Taylor Swift is at the top of country music.
Her latest album, “Red,” is the No. 1 country album and has been for several straight weeks.
But is it country?
“We Are Never Ever Getting Back Together,” Swift's smash hit single, has few elements of traditional country music, and is more bubblegum pop than anything.
Some fans say Swift is a country artist, but others argue otherwise.
“I think Taylor Swift is more pop than country,” said Omahan Kari Watts.
Watts listens to country music, mostly with her husband, and finds Swift's songs to be catchy and fun — just not country.
“While the country community may have birthed her, her appeal is to the masses, thus making her pop,” Watts said. “She doesn't have a specific country sound or a twang in her voice that generally characterizes (country) music.”
Whether or not a piece of music is considered “country” (or any other genre, for that matter) is largely a matter of marketing. Songs pop up on Billboard's country charts because they're played on country radio stations. They're played on country stations because the songs are marketed and publicized as being country music.
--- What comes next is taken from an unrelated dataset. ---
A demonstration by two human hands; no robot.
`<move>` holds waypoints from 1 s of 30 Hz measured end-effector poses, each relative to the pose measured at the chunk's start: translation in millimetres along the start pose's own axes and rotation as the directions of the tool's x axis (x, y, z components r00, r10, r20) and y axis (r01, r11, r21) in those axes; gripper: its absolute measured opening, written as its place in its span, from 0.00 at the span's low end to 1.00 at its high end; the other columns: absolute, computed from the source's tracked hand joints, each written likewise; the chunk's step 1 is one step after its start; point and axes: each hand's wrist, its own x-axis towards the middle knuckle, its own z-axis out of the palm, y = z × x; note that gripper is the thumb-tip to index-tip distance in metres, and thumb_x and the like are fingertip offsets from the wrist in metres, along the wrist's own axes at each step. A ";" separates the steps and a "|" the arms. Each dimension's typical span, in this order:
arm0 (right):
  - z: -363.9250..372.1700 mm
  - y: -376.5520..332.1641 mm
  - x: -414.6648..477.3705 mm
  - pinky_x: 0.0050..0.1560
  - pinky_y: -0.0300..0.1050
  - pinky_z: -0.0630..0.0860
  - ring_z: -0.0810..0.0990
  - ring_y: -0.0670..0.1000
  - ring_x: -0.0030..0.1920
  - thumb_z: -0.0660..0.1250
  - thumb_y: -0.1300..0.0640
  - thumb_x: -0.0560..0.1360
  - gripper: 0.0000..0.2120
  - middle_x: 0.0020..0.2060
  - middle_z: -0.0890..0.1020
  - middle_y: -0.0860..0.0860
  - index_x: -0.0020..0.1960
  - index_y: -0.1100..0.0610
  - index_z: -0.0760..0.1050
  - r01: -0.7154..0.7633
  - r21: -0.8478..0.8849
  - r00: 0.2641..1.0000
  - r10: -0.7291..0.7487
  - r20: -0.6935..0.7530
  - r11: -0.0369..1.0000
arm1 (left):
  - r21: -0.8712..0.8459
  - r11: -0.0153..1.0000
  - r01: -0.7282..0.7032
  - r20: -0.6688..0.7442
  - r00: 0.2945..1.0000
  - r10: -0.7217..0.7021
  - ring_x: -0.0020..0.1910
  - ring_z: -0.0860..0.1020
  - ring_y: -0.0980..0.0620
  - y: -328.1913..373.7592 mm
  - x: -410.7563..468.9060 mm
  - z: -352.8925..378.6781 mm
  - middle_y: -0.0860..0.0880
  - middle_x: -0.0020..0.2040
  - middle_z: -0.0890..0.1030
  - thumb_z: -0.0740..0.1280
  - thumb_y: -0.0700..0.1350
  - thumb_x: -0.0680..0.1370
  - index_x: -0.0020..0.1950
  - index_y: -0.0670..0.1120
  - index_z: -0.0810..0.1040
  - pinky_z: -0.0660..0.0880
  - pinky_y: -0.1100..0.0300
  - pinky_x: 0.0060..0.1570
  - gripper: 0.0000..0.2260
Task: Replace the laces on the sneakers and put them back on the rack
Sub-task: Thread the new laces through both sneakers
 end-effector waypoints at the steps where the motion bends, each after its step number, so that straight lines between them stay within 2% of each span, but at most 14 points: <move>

At Homer's Music in the Old Market, Swift's CDs are in the country section.
That's more about where people expect to find the artist's music than a statement about what kind of music she makes, said Mike Fratt, the general manager at Homer's.
If Swift keeps making pop records for the next decade, she may find herself removed from the country section.
“There are certainly artists that slide in and out of different genres,” Fratt said. “Take Steve Earle. Does he go in country or rock?”
Most people like to label everything, especially music, according to Watts.
“Completely unnecessary. It's limiting,” she said.
When it comes to things like awards — at the Grammys, Swift was nominated in mainstream and country categories — Swift should be honored for both country and pop, she said.
Like rock, country music can be further divided into outlaw, honky tonk and several other categories. A lot of country music has moved closer to rock and pop, including artists such as Jason Aldean and Lady Antebellum.
“You could argue a lot of country today is really rock with a fiddle or a pedal steel,” Fratt said. “Country has filled the void that rock hasn't over the last 15 years. If you were to pull us back to the late '80s, (modern country music) would be comfortable in the rock format.”